In 1991, a religious group in Philadelphia that chose not to immunize its children touched off an outbreak of measles that claimed at least eight lives and sickened more than 700 people, mostly children.
And in 2005, an Indiana girl who had not been immunized picked up the measles virus at an orphanage in Romania and unknowingly brought it back to a church group. Within a month, the number of people infected had grown to 31 in what health officials said was the nation's worst outbreak of the disease in a decade.
Rachel Magni, a 35-year-old stay-at-home mother in Newton, Mass., said she is afraid vaccines could harm her children and "overwhelm their bodies." Even though she attends a Protestant church that allows vaccinations, Magni pursued a religious exemption so her 4-year-old daughter and 1-year-old son, who have never been vaccinated, could attend preschool.
"I felt that the risk of the vaccine was worse than the risk of the actual disease," she said.
Barbara Loe Fisher, co-founder and president of the National Vaccine Information Center, one of the leading vaccine skeptic groups, said she discourages parents from pursuing religious exemptions unless they are genuine. Instead, Fisher said, parents should work to change the laws in their states.
"We counsel that if you do not live in a state that has a philosophical exemption, you still have to obey the law," she said.
Even so, Fisher said, she empathizes with parents tempted to claim the religious exemption: "If a parent has a child who has had a deterioration after vaccination and the doctor says that's just a coincidence, you have to keep vaccinating this child, what is the parent left with?"
Offit said he knows of no state that enforces any penalty for parents who falsely claim a religious exemption.
"I think that wouldn't be worth it because that's just such an emotional issue for people.
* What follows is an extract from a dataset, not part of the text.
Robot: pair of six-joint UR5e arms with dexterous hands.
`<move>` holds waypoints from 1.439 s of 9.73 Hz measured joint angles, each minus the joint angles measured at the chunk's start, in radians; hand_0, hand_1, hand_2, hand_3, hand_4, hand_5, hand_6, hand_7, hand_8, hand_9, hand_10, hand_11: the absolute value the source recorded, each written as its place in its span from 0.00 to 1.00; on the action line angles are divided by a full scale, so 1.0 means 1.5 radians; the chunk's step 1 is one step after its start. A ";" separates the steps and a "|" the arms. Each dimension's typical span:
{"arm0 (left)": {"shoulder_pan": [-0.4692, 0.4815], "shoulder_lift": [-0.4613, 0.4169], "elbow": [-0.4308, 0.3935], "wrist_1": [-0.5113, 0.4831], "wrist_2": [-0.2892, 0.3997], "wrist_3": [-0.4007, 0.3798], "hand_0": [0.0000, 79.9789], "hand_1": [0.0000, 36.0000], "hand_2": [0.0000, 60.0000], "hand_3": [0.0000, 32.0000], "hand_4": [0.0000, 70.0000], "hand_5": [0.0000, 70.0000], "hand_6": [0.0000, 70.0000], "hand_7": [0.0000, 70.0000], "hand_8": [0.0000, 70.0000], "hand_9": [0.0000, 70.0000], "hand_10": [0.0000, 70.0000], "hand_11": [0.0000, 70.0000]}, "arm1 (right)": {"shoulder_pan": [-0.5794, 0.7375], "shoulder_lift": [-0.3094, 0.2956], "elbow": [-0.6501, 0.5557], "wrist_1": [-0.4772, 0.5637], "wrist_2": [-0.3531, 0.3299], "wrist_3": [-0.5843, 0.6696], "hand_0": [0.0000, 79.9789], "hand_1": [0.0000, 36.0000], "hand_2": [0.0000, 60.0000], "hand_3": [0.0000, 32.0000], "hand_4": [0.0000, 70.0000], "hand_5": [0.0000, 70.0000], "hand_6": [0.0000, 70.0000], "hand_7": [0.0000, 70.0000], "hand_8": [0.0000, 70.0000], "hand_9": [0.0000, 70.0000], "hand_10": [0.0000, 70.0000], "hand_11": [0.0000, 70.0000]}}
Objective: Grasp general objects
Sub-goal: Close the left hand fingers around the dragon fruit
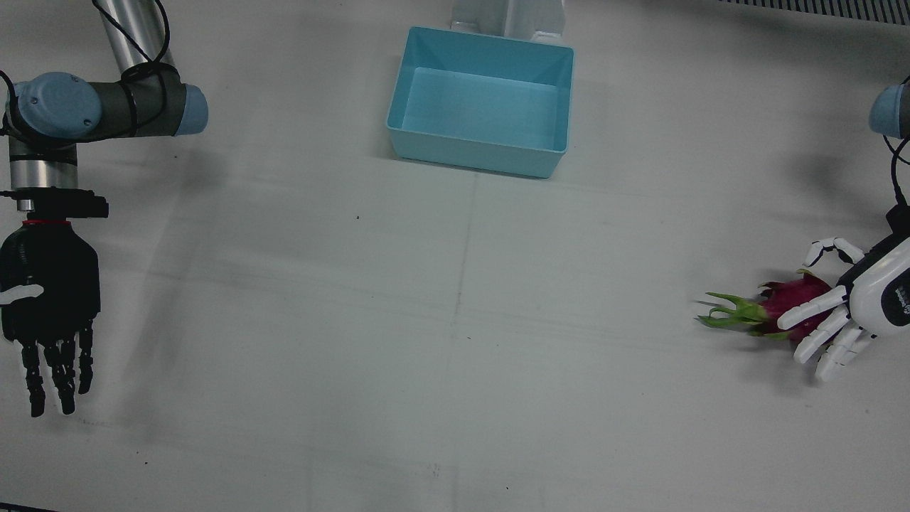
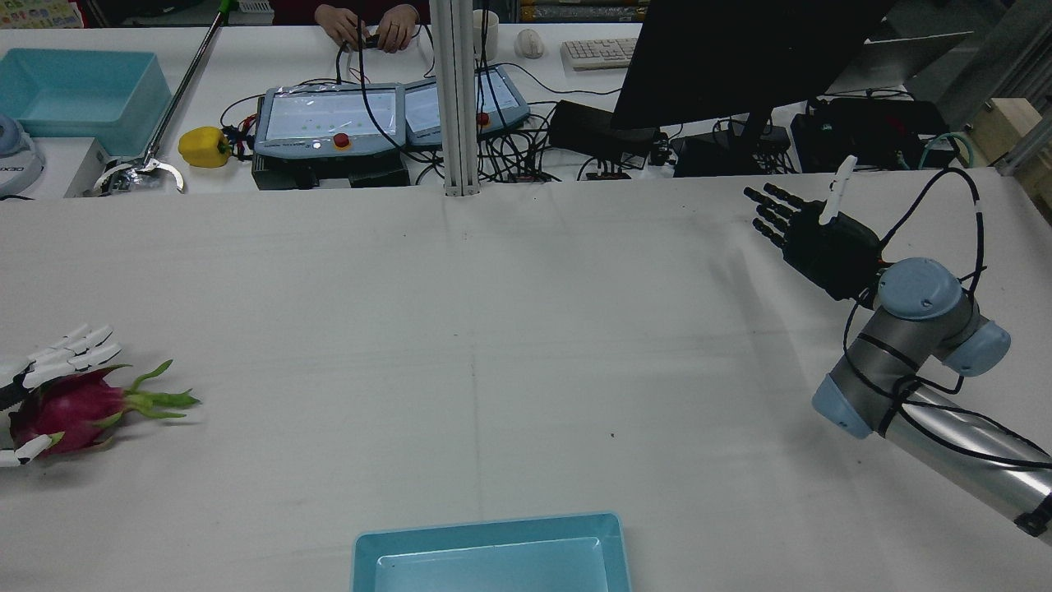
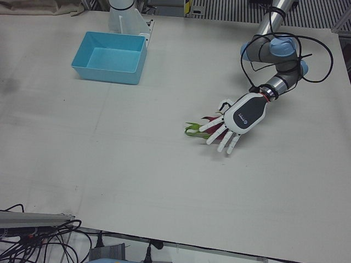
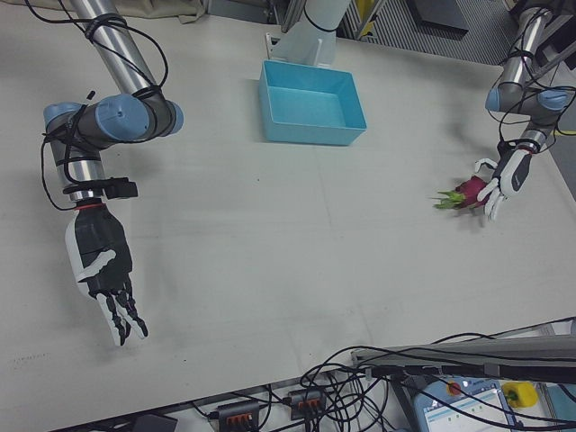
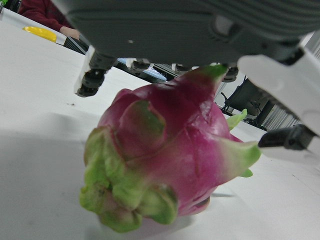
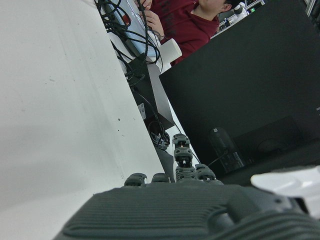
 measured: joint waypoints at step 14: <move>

Our country was founded on the notion of religious freedom," he said.
In 2002, four Arkansas families challenged the state's policy allowing religious exemptions only if a parent could prove membership in a recognized religion prohibiting vaccination. The court struck down the policy and the state began allowing both religious and philosophical exemptions.
Religious and medical exemptions, which had been climbing, plummeted, while the number of philosophical exemptions spiked.
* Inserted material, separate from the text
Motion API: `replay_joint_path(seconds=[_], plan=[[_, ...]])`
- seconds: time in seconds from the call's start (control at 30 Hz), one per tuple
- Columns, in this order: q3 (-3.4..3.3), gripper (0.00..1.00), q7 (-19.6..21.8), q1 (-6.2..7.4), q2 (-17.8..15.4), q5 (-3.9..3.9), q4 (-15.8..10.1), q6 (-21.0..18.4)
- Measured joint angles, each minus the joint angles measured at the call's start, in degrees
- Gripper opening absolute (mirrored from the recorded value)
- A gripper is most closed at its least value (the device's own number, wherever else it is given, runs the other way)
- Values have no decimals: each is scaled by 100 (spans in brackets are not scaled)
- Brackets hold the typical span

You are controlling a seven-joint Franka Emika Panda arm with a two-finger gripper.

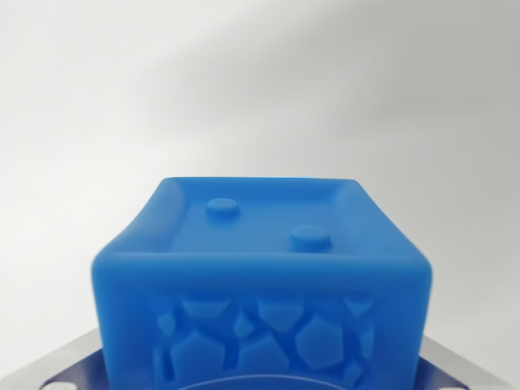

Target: Stack cube

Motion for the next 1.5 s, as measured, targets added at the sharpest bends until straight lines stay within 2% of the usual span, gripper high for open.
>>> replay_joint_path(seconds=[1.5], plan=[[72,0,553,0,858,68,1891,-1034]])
In the first year alone, more parents applied for philosophical exemptions than religious and medical exemptions combined. From 2001 to 2004, the total number of students seeking exemptions in Arkansas more than doubled, from 529 to 1,145.
Dr. Janet Levitan, a pediatrician in Brookline, Mass., said she counsels patients who worry that vaccines could harm their children to pursue a religious exemption if that is their only option.
"I tell them if you don't want to vaccinate for philosophical reasons and the state doesn't allow that, then say it's for religious reasons," she said. "It says you have to state that vaccination conflicts with your religious belief. It doesn't say you have to actually have that religious belief. So just state it."